Suite à une détérioration des relations entre l’Autorité palestinienne et Israël en janvier 2002, le leader du Fatah Marwan Barghouti a fait pression Jibril Rajoub, chef des forces de sécurité de l’Autorité Palestinienne, à libérer Abdullah Barghouti. Il a ensuite été arrêté par Israël en mars 2003. En 2004, il a été condamné soixante sept fois à la perpétuité, c’est la plus lourde condamnation dans l’histoire d’Israël.

(4) Sumud : il n’existe pas de traduction exacte pour ce mot. Il évoque la persévérance dans l’adversité, la résistance et la patience.

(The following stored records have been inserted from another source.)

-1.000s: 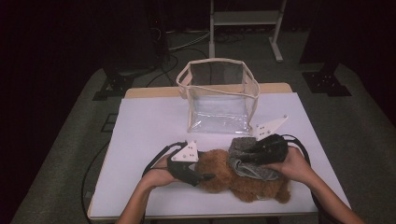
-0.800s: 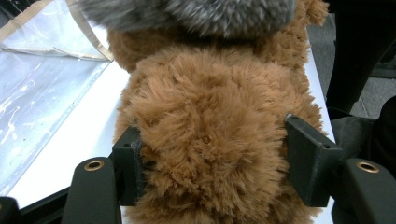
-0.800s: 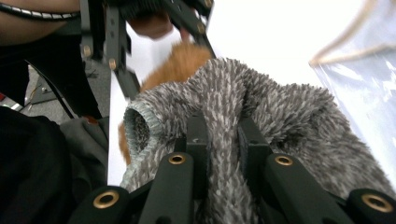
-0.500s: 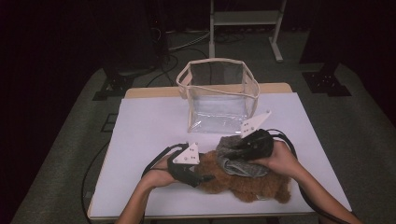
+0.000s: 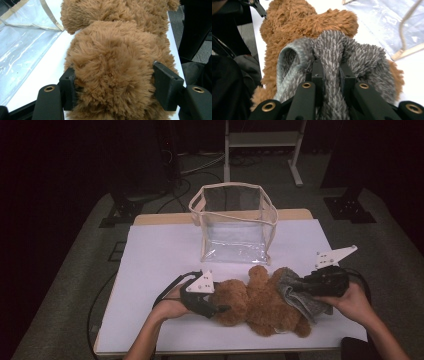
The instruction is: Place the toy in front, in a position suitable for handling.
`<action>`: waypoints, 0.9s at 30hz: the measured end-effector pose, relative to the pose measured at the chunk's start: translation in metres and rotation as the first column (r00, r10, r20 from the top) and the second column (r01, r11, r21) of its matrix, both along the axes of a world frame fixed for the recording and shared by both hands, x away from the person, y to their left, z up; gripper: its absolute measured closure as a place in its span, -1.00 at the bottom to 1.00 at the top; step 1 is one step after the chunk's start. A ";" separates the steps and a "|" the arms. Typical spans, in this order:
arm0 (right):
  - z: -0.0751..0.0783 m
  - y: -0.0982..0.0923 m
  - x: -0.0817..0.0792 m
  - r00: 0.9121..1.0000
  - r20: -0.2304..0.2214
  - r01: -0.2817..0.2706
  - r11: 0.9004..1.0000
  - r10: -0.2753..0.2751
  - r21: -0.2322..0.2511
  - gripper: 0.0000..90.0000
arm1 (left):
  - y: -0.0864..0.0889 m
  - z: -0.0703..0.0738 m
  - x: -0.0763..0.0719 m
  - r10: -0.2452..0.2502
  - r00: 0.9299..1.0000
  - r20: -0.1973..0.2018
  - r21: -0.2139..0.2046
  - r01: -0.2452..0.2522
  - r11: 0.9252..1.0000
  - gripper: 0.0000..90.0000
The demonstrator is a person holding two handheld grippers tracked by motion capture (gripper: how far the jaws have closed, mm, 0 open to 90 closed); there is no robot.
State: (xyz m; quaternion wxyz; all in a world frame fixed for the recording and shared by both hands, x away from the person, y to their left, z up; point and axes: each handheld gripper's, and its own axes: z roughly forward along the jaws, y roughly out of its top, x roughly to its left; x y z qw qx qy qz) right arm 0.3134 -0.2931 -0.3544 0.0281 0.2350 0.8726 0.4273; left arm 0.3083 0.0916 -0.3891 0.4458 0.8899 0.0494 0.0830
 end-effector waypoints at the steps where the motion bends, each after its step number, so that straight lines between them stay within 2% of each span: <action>1: 0.001 -0.001 -0.001 1.000 0.002 0.004 1.000 -0.004 0.006 0.72 | 0.000 0.000 0.001 0.000 1.000 -0.003 0.001 0.000 1.000 -0.26; 3: 0.007 0.003 -0.003 1.000 0.022 -0.006 1.000 0.006 0.007 0.72 | -0.001 0.000 0.002 -0.002 1.000 -0.003 0.005 0.002 1.000 -0.26; 6: 0.015 0.024 -0.001 0.997 0.047 -0.058 0.998 0.057 0.012 0.72 | -0.002 0.001 0.003 -0.001 1.000 -0.003 0.006 0.001 1.000 -0.27; 8: 0.018 0.047 0.004 0.993 0.058 -0.108 0.994 0.108 0.003 0.72 | -0.002 0.001 0.003 0.002 1.000 -0.008 0.002 -0.002 1.000 -0.27; 10: 0.019 0.066 0.007 0.987 0.057 -0.147 0.989 0.147 -0.007 0.72 | -0.002 0.001 0.004 0.002 1.000 -0.011 -0.001 -0.002 1.000 -0.28; 12: 0.016 0.087 0.011 0.981 0.062 -0.184 0.982 0.186 -0.038 0.72 | -0.002 0.001 0.005 -0.001 1.000 -0.008 0.004 0.001 1.000 -0.30; 14: 0.010 0.098 0.016 0.977 0.053 -0.201 0.978 0.204 -0.057 0.72 | -0.001 0.001 0.005 0.002 1.000 -0.009 0.001 -0.002 1.000 -0.33; 16: 0.004 0.099 0.019 0.978 0.046 -0.202 0.977 0.205 -0.073 0.72 | 0.001 0.001 0.005 0.003 1.000 -0.009 -0.004 -0.003 1.000 -0.34; 20: -0.005 0.085 0.017 0.984 0.027 -0.175 0.984 0.176 -0.041 0.72 | 0.007 0.003 0.005 0.010 1.000 0.002 -0.025 -0.010 1.000 -0.41; 23: -0.010 0.075 0.014 0.987 0.019 -0.162 0.987 0.163 -0.021 0.73 | 0.009 0.001 0.005 0.024 1.000 0.001 -0.005 -0.024 1.000 -0.58; 27: -0.015 0.070 0.014 0.989 0.009 -0.150 0.989 0.150 -0.003 0.73 | 0.011 -0.006 0.005 0.031 0.999 -0.017 -0.017 -0.031 0.999 -0.70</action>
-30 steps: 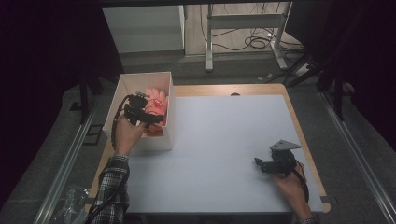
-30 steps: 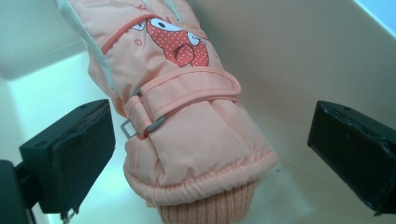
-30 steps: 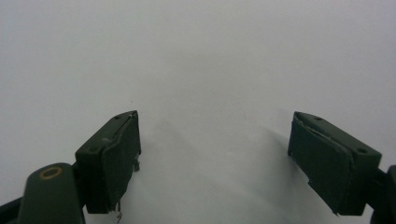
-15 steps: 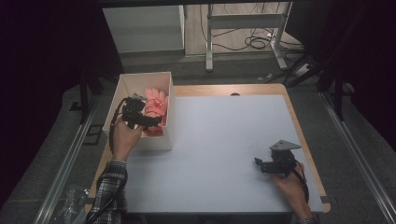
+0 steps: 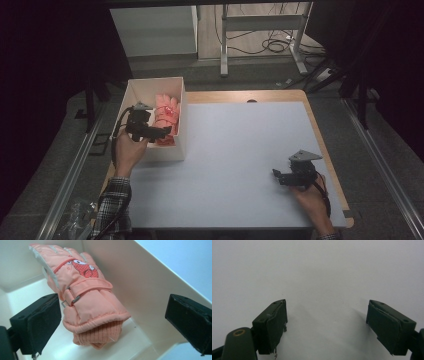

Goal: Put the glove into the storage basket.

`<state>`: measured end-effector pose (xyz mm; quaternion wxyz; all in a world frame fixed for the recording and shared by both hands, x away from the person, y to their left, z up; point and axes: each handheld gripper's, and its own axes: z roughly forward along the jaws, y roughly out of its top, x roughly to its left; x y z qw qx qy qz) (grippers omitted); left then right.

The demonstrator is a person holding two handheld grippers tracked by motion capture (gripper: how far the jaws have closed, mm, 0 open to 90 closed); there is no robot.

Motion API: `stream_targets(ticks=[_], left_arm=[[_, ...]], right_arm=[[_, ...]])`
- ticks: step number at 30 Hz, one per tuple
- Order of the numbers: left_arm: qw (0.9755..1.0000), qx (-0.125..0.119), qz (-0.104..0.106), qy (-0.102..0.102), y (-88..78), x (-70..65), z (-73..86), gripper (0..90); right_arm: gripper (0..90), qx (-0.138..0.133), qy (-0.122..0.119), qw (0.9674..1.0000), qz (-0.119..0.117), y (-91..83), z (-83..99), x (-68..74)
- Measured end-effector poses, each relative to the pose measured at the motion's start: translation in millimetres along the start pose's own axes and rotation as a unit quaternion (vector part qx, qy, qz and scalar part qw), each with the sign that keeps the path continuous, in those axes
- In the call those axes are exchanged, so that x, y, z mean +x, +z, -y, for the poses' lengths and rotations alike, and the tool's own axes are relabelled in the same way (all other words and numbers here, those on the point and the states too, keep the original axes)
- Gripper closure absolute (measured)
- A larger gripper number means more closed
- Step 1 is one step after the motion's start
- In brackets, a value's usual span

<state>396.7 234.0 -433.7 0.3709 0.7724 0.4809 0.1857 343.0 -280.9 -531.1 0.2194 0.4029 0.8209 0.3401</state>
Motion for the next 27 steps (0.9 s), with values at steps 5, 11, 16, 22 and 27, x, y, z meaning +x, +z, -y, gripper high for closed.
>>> stream_targets(ticks=[5, 11, 16, 22, 27], left_arm=[[0.9999, -0.008, 0.007, 0.001, -5.0, -3.1, 1.5, 1.0], [0.9998, -0.006, 0.019, 0.003, -12.2, -10.6, 4.1, 1.7], [0.9995, -0.011, 0.028, 0.002, -19.1, -16.2, 9.3, 1.7], [0.999, -0.017, 0.041, 0.009, -27.1, -26.1, 19.4, 1.8], [0.9985, -0.021, 0.048, 0.017, -32.2, -36.7, 28.8, 1.8]], right_arm=[[17.4, 0.001, -0.001, 1.0, 0.0, -0.2, -0.1, 0.1], [17.4, 0.001, -0.001, 1.0, 0.001, -0.2, 0.0, 0.2], [17.4, 0.001, -0.001, 1.0, 0.001, -0.3, -0.1, 0.3], [17.4, 0.0, -0.002, 1.0, 0.001, -0.3, -0.1, 0.2], [17.4, 0.001, -0.002, 1.0, 0.001, -0.3, -0.1, 0.5]])
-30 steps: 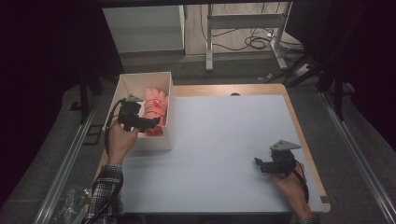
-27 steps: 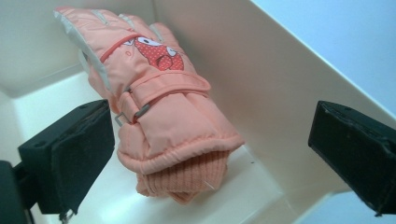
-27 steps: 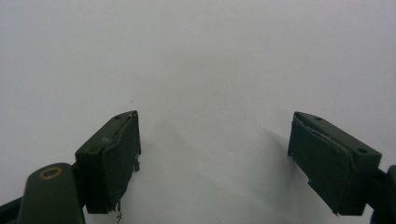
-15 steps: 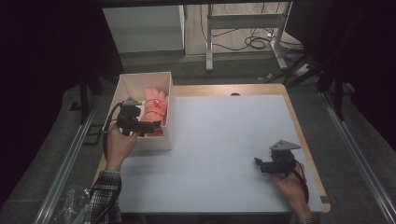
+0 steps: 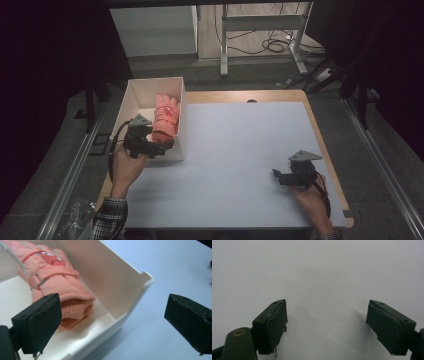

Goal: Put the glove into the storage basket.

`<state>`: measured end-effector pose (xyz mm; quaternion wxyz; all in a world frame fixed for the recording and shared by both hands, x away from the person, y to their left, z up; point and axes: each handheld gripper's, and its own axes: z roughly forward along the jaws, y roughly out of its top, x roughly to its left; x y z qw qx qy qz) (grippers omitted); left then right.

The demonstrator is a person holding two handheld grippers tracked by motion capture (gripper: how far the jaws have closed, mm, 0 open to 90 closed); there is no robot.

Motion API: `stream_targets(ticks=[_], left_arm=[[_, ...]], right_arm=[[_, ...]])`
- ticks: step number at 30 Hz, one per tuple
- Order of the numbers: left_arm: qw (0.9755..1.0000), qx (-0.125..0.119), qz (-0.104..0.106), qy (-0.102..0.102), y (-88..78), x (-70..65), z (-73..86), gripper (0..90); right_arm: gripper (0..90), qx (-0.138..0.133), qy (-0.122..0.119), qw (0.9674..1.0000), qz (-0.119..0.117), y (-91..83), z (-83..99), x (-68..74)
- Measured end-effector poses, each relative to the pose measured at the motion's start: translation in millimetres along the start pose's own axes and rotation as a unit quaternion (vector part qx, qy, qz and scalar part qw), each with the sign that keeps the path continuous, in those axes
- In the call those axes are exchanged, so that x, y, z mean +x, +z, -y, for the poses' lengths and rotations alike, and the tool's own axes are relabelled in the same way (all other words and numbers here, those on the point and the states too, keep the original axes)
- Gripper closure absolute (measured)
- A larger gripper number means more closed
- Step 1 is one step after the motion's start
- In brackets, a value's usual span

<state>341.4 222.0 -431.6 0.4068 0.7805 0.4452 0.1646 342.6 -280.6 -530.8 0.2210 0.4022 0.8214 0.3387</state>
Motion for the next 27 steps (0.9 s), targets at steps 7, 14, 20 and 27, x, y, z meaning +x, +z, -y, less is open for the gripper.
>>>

(5) Le 12 juin 2014, trois colons disparaissaient en Cisjordanie. L’armée d’occupation se lança à leur recherche et pendant plusieurs jours, l’occupant intensifia sa répression dans toute la Cisjordanie (environ 1000 arrestations, fermeture des checks-points, contrôles accentués, incursions quotidiennes, entre autres). La situation n’avait jamais été aussi tendue en Cisjordanie depuis la fin de la seconde intifada.
Le Premier ministre israélien Benyamin Nétanyahou affirma aussitôt qu’« Israël [tenait] l’Autorité palestinienne pour responsable de la sécurité des trois disparus ». Puis l’occupant accusa le Hamas d’être responsable de la disparition des trois colons. Ce dernier s’est toujours défendu de toute implication.
Fin juin, les corps des trois colons ont été retrouvés.
Quelques jours plus tard à Jérusalem, Mohammad Abu Khdeir, un adolescent palestinien fut enlevé par trois colons avant d’être brûlé vif.
Le 8 juillet 2014, Israël se lança dans l’opération militaire « Bordures protectrices » contre la bande de Gaza tuant 2.016 personnes dont 541 enfants et 250 femmes et détruisit des quartiers entiers.

(6) Cantine : chaque détenu possède un compte alimenté par les familles, quand elles peuvent se le permettre. Celui-ci est géré par l’administration pénitentiaire israélienne. Ce petit pécule permet aux prisonniers d’acheter des produits alimentaires de base et d’hygiène vendus dans un magasin au sein de la prison.
Les gardiens de prison interdisent quand bon leur semble l’accès à cette « épicerie ».

* Elsa Grigaut, journaliste indépendante, a écrit plusieurs livres concernant la Palestine. « Femmes de Naplouse emprisonnées en Israël » (2011), « Vivre sous l’occupation » (2012), « Palestiniennes ! » (2013) et « Réfugiés » (2014).